Node.js, concurrency, and parallelism

  • Some note Node’s example is mostly a single-threaded event loop scheduling timers, not true parallel work.
  • Discussion distinguishes concurrency (many in-flight tasks) from parallelism (running on multiple cores); Node scores on memory but would differ on CPU-bound work.

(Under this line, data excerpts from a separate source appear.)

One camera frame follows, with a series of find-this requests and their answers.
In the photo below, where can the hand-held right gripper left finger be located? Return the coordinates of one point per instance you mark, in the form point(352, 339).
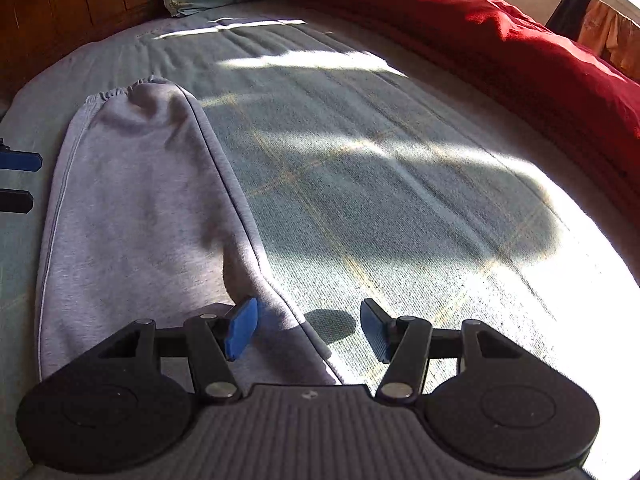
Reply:
point(241, 329)

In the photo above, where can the wooden headboard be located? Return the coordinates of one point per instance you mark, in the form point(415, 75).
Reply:
point(50, 10)

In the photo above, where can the grey sweatpants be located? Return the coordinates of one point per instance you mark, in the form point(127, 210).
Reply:
point(140, 210)

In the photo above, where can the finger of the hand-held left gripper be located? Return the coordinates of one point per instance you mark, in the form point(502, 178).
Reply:
point(15, 201)
point(20, 162)

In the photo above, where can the dark garment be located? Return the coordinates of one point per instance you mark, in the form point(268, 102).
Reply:
point(567, 15)

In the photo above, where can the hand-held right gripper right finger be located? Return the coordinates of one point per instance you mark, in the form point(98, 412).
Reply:
point(374, 330)

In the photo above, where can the red duvet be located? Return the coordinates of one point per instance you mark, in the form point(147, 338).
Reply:
point(475, 25)

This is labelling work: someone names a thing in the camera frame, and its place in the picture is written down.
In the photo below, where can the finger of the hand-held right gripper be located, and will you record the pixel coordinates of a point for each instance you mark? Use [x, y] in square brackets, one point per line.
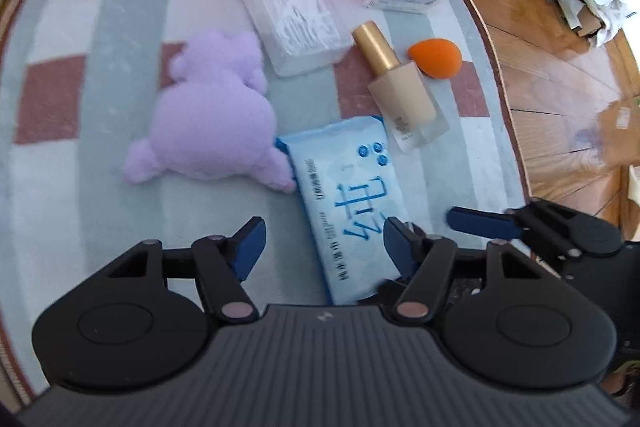
[475, 222]

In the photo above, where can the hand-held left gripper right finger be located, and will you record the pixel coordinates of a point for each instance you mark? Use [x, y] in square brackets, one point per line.
[398, 243]

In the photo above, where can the purple plush toy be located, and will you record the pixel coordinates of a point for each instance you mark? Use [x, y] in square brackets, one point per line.
[215, 122]

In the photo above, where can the pile of papers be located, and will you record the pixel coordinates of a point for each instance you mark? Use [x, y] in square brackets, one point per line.
[575, 14]

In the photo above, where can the beige foundation bottle gold cap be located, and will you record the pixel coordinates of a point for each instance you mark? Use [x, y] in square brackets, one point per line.
[405, 97]

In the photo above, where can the checkered grey red rug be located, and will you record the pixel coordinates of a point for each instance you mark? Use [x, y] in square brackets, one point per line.
[75, 107]

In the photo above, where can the orange makeup sponge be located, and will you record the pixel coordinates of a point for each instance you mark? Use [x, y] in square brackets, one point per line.
[435, 59]

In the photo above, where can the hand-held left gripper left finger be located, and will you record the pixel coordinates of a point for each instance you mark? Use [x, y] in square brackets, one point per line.
[250, 248]

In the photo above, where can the blue wet wipes packet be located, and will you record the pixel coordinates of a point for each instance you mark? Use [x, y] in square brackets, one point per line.
[340, 187]

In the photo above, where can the brown cardboard piece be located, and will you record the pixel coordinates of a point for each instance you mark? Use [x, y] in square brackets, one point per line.
[617, 132]

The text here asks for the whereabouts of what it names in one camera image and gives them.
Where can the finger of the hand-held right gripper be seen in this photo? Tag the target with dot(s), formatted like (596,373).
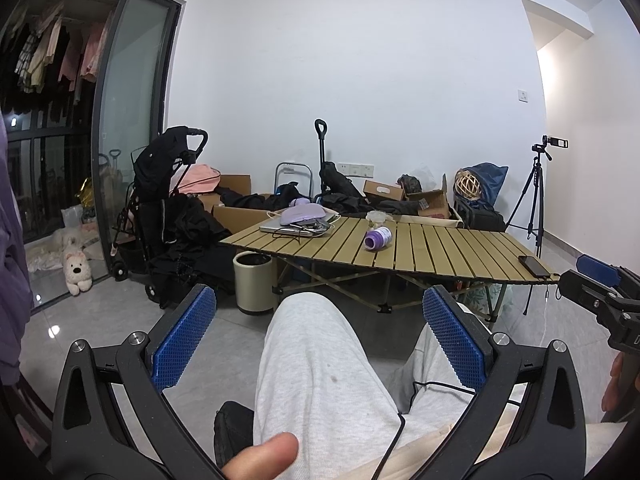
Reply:
(597,268)
(582,290)

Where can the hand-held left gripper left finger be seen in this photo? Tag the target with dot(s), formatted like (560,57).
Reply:
(182,340)

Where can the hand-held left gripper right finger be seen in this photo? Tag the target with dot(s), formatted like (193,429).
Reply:
(455,340)

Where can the person's right hand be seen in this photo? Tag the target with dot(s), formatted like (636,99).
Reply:
(615,380)

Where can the person's left hand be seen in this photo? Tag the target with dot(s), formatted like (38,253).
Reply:
(262,455)

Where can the black smartphone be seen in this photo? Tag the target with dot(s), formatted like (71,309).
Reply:
(534,266)

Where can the beige trash bin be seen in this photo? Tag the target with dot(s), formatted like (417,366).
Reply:
(254,285)

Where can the wooden slat folding table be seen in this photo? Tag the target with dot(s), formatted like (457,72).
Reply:
(440,250)

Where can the black tripod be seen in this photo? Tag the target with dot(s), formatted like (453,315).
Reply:
(535,195)

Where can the black slipper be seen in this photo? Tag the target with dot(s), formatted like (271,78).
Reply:
(232,432)

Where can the black bag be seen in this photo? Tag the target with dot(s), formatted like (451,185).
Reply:
(485,217)

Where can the beige paper roll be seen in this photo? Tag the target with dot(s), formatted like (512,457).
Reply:
(430,220)

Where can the white plush dog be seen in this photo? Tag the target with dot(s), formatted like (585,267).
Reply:
(76,272)

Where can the purple bottle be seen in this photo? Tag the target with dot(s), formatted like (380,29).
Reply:
(377,238)

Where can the large cardboard box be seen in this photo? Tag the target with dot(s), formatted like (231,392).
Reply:
(240,217)

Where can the open cardboard box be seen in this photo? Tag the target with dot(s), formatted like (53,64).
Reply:
(434,205)

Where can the blue folding chair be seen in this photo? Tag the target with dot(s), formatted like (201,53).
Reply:
(492,180)

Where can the grey sweatpants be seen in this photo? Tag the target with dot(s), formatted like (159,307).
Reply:
(315,385)

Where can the black stroller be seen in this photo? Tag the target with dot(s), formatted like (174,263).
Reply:
(155,200)

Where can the silver laptop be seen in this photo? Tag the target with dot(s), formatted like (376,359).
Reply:
(280,229)

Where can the wicker ball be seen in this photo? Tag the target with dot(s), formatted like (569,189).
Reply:
(467,183)

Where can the pink cushion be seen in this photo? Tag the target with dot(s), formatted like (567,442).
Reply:
(200,180)

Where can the white fluffy blanket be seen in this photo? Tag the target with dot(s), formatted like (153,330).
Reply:
(45,255)

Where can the camouflage bag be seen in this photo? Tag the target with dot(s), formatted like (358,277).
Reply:
(410,183)

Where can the purple pouch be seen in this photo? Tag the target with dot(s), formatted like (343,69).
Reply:
(300,214)

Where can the pile of black clothes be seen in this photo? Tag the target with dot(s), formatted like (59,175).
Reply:
(350,202)

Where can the gold foil bag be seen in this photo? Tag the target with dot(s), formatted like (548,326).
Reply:
(84,191)

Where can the purple cloth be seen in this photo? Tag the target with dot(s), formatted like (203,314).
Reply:
(11,285)

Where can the black folded wagon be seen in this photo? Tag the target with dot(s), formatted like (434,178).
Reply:
(332,180)

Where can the glass sliding door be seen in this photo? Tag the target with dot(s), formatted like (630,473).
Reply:
(130,110)

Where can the row of hanging clothes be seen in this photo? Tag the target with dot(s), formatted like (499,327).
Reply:
(50,50)

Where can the black video camera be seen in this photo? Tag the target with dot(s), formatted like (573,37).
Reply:
(547,142)

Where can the white wall socket strip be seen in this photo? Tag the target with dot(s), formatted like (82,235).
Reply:
(356,169)

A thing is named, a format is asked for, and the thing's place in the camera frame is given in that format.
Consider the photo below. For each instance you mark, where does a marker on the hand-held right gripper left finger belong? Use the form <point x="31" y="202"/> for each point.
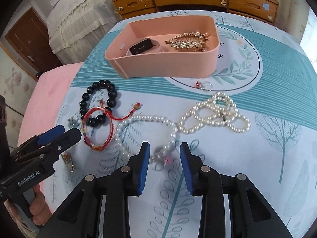
<point x="145" y="168"/>

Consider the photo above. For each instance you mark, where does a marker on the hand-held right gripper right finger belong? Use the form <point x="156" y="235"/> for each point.
<point x="186" y="168"/>

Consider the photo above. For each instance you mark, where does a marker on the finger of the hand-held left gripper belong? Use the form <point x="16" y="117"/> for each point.
<point x="66" y="138"/>
<point x="50" y="133"/>

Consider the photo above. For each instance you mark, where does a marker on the small grey earrings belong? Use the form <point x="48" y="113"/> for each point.
<point x="73" y="121"/>

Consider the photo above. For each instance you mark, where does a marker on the small gold earrings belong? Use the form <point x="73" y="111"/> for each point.
<point x="67" y="160"/>

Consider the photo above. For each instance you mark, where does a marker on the pink jewelry box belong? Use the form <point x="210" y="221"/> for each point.
<point x="153" y="67"/>

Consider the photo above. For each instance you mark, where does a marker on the person's left hand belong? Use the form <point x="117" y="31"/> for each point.
<point x="38" y="207"/>

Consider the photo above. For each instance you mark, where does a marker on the pink blanket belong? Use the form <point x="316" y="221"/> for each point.
<point x="49" y="94"/>

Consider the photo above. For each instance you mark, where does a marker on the brown wooden door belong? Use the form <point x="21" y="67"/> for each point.
<point x="27" y="42"/>

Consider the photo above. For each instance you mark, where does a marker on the lace-covered cabinet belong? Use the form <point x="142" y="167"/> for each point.
<point x="79" y="19"/>

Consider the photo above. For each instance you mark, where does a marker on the black smart watch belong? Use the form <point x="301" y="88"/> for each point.
<point x="140" y="46"/>

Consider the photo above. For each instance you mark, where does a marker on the gold leaf hair clip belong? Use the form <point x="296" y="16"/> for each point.
<point x="185" y="41"/>

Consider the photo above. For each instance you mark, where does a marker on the wooden desk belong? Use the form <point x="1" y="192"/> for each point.
<point x="188" y="2"/>

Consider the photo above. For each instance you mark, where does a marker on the white floral curtain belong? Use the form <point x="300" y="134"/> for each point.
<point x="309" y="34"/>

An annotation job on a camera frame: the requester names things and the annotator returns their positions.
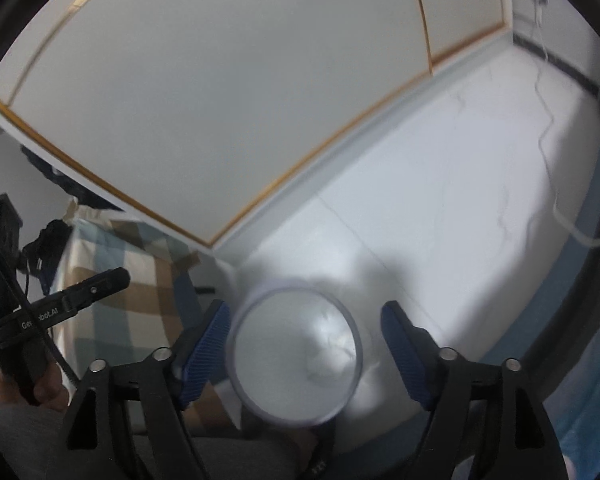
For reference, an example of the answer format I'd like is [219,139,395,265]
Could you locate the white cable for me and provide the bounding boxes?
[530,0,600,249]

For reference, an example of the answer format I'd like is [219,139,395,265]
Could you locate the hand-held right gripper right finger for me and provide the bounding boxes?
[380,300,573,480]

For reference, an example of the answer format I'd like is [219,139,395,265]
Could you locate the white wardrobe with gold trim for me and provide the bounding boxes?
[0,0,513,252]

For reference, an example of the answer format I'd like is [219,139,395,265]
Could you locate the person's left forearm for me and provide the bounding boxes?
[0,402,81,480]

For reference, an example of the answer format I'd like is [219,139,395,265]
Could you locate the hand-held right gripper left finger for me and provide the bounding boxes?
[35,300,232,480]

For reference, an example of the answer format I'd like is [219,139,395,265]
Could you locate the checkered tablecloth table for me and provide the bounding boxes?
[45,209,261,441]

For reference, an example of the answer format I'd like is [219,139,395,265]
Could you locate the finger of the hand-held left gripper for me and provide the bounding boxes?
[60,267,132,312]

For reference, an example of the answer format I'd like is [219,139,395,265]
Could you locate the white foam sheet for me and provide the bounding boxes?
[304,310,357,386]

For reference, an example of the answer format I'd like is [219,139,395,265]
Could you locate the black cable bundle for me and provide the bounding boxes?
[22,219,74,292]

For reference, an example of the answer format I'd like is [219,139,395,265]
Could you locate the person's left hand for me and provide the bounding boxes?
[0,357,74,416]

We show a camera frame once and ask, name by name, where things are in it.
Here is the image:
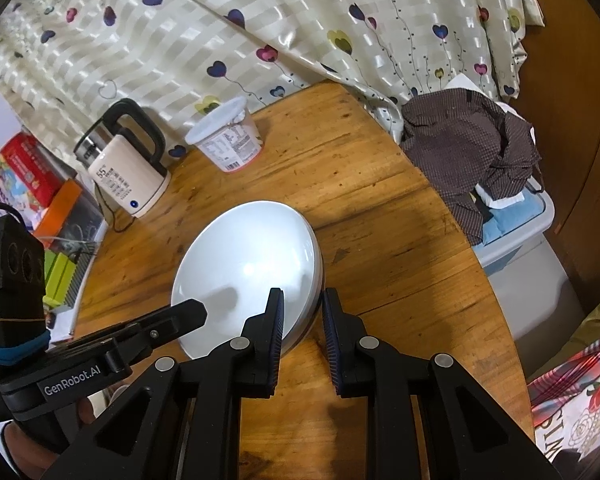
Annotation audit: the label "white plastic tub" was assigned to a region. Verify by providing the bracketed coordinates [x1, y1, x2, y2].
[185, 97, 263, 173]

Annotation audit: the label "white folded cloth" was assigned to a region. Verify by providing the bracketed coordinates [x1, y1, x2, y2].
[475, 180, 527, 209]

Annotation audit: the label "brown checked garment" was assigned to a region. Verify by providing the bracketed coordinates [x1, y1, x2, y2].
[400, 87, 543, 246]

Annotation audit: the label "lime green box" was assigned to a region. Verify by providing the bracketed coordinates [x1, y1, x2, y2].
[44, 250, 88, 307]

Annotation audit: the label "clear plastic container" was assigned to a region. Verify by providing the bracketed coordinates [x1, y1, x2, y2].
[35, 200, 106, 257]

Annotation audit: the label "red printed packet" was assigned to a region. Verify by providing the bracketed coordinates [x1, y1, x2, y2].
[0, 132, 69, 209]

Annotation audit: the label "cream electric kettle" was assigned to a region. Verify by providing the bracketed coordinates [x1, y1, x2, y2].
[73, 98, 172, 219]

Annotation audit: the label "floral printed bag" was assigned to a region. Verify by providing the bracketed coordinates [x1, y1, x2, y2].
[527, 325, 600, 462]

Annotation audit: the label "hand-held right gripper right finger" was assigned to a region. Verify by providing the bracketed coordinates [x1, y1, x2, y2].
[321, 287, 548, 480]

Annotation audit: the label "light blue cloth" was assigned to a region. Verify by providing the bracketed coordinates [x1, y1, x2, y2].
[480, 192, 547, 247]

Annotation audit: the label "heart print curtain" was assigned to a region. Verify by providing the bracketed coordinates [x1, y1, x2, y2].
[0, 0, 546, 171]

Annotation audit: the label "person's left hand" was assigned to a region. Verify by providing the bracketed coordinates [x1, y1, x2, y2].
[2, 394, 107, 473]

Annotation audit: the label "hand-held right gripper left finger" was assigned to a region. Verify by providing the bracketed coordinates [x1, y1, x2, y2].
[40, 287, 286, 480]

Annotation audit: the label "large white plate blue print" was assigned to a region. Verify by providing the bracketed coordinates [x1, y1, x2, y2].
[171, 201, 322, 361]

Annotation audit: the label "orange container lid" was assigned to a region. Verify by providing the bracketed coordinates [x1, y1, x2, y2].
[32, 180, 83, 248]

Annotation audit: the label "pale plastic storage bin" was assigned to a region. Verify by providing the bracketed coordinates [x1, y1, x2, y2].
[472, 180, 586, 342]

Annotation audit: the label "black kettle cord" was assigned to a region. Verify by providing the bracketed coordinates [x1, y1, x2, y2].
[94, 185, 137, 234]

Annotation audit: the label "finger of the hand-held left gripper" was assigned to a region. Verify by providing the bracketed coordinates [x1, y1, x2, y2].
[77, 298, 209, 373]

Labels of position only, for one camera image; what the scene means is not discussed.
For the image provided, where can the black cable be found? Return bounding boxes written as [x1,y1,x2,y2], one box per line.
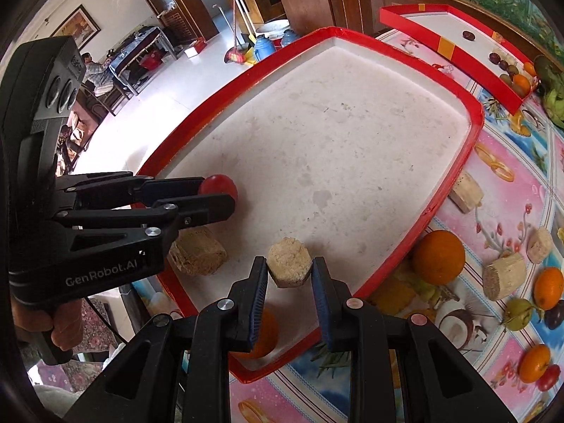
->
[84,295,127,345]

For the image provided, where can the person's left hand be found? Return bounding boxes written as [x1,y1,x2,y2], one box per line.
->
[11,297,84,352]

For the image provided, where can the fruit print tablecloth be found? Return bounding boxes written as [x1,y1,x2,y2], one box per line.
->
[130,29,564,423]

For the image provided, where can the green round fruit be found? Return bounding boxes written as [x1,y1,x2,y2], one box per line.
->
[502,298,540,331]

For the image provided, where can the large red tray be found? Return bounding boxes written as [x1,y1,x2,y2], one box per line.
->
[134,26,485,383]

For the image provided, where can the dining table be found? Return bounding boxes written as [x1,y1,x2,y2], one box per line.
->
[108,26,177,98]

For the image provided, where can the green leafy vegetable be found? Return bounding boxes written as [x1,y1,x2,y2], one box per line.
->
[533,55,564,128]

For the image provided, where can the wooden display cabinet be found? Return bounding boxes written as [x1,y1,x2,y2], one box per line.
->
[125,0,221,47]

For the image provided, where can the framed wall picture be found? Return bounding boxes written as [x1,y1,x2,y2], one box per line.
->
[50,4,102,38]

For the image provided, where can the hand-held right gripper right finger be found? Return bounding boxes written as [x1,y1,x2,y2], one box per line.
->
[311,256,518,423]

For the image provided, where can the broom with red head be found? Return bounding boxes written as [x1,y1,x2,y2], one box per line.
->
[222,0,255,66]

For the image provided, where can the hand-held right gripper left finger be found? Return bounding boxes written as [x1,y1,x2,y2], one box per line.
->
[62,256,269,423]

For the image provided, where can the white basin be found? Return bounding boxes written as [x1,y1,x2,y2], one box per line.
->
[256,20,290,39]

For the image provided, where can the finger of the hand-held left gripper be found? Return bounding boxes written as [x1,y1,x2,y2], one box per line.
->
[56,172,206,209]
[52,191,237,256]

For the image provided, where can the wooden chair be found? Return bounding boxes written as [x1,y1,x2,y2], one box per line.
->
[57,92,117,172]

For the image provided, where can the narrow red tray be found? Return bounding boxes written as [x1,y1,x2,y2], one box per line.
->
[380,4,540,115]

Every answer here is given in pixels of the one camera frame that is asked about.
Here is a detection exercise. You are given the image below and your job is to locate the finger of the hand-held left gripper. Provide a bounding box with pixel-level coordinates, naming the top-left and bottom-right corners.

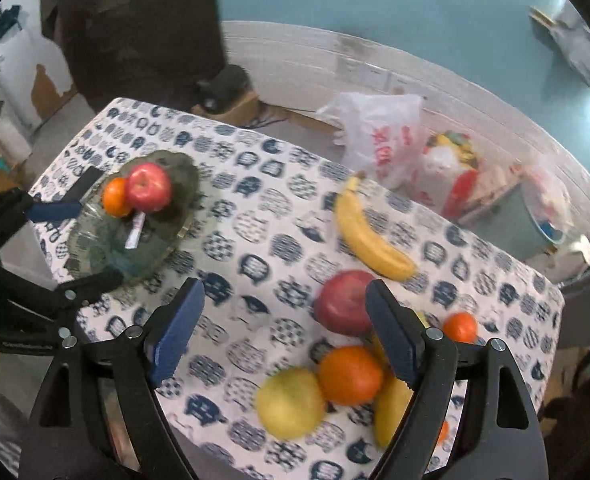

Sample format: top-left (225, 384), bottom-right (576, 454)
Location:
top-left (22, 166), bottom-right (102, 222)
top-left (50, 269), bottom-right (124, 311)

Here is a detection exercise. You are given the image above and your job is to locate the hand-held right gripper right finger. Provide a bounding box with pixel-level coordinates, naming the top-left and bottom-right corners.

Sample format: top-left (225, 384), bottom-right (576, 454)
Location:
top-left (365, 280), bottom-right (548, 480)

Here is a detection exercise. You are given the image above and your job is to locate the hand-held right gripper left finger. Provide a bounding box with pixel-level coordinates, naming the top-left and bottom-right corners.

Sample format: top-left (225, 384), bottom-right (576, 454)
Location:
top-left (18, 277), bottom-right (207, 480)

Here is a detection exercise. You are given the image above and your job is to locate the dark glass fruit bowl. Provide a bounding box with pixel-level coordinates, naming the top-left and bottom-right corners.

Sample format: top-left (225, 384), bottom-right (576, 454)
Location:
top-left (65, 150), bottom-right (201, 286)

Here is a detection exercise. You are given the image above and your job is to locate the red apple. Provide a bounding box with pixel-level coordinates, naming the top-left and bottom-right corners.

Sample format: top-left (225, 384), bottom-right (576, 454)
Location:
top-left (126, 162), bottom-right (173, 212)
top-left (314, 270), bottom-right (378, 337)

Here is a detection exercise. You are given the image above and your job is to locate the large orange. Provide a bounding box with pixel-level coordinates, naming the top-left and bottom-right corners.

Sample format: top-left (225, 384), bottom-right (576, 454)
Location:
top-left (317, 346), bottom-right (385, 407)

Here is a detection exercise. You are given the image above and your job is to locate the yellow banana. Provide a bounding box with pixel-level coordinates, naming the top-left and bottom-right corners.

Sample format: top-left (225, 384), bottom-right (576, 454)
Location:
top-left (335, 172), bottom-right (420, 282)
top-left (372, 310), bottom-right (426, 448)

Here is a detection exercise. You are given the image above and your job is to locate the yellow green apple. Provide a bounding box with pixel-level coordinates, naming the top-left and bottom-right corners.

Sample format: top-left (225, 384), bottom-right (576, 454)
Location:
top-left (256, 367), bottom-right (327, 442)

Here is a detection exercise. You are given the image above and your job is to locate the white paper label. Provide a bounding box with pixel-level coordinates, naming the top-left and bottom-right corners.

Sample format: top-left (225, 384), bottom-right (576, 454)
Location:
top-left (125, 211), bottom-right (147, 250)

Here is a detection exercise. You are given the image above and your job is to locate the cat print tablecloth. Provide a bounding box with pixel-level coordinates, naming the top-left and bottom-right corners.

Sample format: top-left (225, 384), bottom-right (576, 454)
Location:
top-left (28, 97), bottom-right (566, 480)

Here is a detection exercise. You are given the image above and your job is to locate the white worn board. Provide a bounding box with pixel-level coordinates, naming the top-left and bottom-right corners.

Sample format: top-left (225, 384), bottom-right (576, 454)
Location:
top-left (0, 0), bottom-right (76, 131)

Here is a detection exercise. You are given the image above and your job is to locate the teal plastic bin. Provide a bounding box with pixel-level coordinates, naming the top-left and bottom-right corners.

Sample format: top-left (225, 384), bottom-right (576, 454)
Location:
top-left (467, 180), bottom-right (550, 261)

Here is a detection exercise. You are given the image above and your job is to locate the red box with items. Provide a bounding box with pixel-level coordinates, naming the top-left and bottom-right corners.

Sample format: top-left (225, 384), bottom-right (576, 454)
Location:
top-left (415, 130), bottom-right (486, 221)

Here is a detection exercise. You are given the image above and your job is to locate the dark wooden cabinet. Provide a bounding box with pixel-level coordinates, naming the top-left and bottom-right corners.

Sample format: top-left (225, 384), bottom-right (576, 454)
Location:
top-left (55, 0), bottom-right (226, 111)

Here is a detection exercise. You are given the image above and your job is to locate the white plastic object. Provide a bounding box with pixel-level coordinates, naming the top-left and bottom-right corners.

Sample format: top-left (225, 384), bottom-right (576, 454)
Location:
top-left (550, 235), bottom-right (590, 281)

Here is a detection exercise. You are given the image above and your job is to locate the white plastic bag red print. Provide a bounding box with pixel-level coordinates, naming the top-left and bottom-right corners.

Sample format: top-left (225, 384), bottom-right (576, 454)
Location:
top-left (316, 92), bottom-right (426, 191)

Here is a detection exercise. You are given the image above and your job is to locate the clear plastic bag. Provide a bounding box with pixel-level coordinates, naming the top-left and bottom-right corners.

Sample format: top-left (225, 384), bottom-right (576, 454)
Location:
top-left (520, 160), bottom-right (576, 246)

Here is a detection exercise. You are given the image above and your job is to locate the brown cardboard box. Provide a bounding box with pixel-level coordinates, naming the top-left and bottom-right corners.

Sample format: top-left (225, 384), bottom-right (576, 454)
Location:
top-left (191, 91), bottom-right (261, 128)

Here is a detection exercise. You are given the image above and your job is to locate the black bag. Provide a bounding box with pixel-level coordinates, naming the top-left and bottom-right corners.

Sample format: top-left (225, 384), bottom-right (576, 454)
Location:
top-left (195, 64), bottom-right (251, 111)

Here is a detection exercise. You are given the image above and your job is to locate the grey hanging cloth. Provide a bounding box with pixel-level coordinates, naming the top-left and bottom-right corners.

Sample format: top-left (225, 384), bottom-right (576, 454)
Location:
top-left (530, 0), bottom-right (590, 111)

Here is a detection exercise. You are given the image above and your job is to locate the white wall socket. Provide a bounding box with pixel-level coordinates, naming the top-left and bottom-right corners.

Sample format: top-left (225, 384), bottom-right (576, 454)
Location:
top-left (342, 55), bottom-right (371, 75)
top-left (366, 65), bottom-right (394, 92)

Real-world relevance and alternatives

  • Multiple commenters stress that microbenchmarks like this are educational but not directly predictive for real systems.
  • Suggestions:
    • Add minimal real work (I/O, JSON parsing, CPU loops).
    • Measure both memory and time.
    • Include more runtimes (Erlang/Elixir, C with pthreads, processes, Deno/Bun, different Python/JS runtimes).